Through its SOS helpline, ASTRA also checks job offers and when a client is advised that a job is not safe, he or she gets disappointed.
"When we give them reasons why certain job offer seems suspicious, they feel wronged, even get angry because their plans fall through. Simply, people have no other choice. When you have no choice and that one opportunity arises, and you have a family to feed, then you consciously accept the risk", Radović tells from her experiences.

Who are the victims and how to help them recover

Statistical data show that, in the past few years, the biggest percentage of victims is made up of domestic citizens, either those staying in the country and getting involved in trafficking among our cities, or those being sent across the borders of our country.
 
"What is extremely important is that the community show more compassion and awareness that a victim is not to blame, and be ready to accept the victim in the right way after his or her recovery and return to the community", Radović points out.

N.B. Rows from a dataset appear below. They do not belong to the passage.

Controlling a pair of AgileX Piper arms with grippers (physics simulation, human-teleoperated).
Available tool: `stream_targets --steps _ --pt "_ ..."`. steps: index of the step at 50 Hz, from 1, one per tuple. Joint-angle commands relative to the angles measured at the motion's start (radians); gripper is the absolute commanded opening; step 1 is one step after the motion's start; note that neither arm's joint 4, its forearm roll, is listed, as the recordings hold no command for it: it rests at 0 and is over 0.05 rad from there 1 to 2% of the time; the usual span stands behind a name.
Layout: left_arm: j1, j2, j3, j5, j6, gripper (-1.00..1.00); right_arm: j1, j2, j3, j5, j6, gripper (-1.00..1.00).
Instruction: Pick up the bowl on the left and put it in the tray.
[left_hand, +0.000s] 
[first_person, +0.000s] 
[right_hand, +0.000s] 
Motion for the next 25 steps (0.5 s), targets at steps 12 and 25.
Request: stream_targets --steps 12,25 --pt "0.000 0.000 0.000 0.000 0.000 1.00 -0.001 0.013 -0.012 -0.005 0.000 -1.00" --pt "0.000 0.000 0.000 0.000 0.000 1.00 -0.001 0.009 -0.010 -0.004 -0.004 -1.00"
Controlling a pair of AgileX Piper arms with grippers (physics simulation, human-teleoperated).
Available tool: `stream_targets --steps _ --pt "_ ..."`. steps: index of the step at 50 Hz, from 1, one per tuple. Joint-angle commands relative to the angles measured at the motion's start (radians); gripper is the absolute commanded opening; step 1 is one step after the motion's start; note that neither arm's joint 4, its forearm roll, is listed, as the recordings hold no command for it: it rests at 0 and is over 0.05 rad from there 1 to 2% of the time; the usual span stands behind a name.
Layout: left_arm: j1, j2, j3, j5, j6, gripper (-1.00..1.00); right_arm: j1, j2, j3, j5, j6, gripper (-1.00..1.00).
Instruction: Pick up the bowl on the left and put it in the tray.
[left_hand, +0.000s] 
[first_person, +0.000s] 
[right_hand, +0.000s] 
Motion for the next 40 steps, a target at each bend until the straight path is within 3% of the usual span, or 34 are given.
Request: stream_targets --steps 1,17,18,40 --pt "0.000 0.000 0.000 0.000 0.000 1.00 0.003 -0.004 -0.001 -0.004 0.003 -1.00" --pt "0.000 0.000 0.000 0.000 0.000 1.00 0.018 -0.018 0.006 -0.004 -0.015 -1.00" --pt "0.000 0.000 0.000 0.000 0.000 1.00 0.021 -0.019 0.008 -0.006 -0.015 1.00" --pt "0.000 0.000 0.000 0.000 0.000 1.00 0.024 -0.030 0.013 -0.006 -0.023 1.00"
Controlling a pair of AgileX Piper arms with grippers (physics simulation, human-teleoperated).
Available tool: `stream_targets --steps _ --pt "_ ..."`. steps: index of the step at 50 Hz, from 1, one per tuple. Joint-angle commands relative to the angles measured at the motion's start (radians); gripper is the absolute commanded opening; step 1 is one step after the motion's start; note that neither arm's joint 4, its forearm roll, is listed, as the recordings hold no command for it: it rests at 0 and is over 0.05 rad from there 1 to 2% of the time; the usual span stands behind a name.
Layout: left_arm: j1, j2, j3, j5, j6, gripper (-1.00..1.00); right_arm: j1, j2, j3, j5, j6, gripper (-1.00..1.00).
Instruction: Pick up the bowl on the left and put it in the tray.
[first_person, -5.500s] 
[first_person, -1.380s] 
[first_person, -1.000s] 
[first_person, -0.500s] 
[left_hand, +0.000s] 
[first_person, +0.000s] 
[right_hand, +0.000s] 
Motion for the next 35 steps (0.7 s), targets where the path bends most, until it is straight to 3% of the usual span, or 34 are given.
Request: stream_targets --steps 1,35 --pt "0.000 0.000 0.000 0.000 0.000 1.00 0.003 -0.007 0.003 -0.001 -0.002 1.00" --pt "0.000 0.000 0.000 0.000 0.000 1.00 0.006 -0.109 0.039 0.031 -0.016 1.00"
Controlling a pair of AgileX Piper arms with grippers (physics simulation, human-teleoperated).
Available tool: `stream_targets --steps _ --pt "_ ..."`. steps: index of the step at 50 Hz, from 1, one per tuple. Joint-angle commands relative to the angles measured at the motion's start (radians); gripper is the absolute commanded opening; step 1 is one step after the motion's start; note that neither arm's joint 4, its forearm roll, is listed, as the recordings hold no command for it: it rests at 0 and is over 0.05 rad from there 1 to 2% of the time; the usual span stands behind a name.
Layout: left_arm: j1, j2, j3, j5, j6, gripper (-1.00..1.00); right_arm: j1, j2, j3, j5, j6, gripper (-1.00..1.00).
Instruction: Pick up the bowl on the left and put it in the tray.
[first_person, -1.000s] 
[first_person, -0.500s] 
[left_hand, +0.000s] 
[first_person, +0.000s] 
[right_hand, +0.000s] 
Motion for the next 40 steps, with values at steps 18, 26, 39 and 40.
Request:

Victims should not be abandoned nor pitied; what they primarily need is support, especially from the family, which happens to be cut off, because victims have to get back on their feet and provide for themselves (and after all that they went through, they cannot manage to work full time for a while), and they have to give testimonies and statements many times, which make them relive their pain and suffering again and again through their stories. Victims have right to free medical assistance, but it is not easy to explain and prove to medical staff what they went through.

Radović claims that there are many other problems in addition to these and that victims are left to manage on their own if they cannot get help from non-governmental organizations.

"Of course, there are positive stories about victims who are accepted and who recover with the support of their families, but that also depends on the very victim, that is, how strong and determined he or she is. However, it is one thing that a victim succeeds on a personal level, and another thing that the system, which has been being built for 15 years in order to help victims, does not help at all. Above all, what I have in mind is a social care system, in which victims are left to themselves and to their own capacities depending on how strong they are, whether they have a family and what that family is like. Then, we are not talking about the system, but about a victim by herself/himself", concludes Ivana Radović from ASTRA NGO.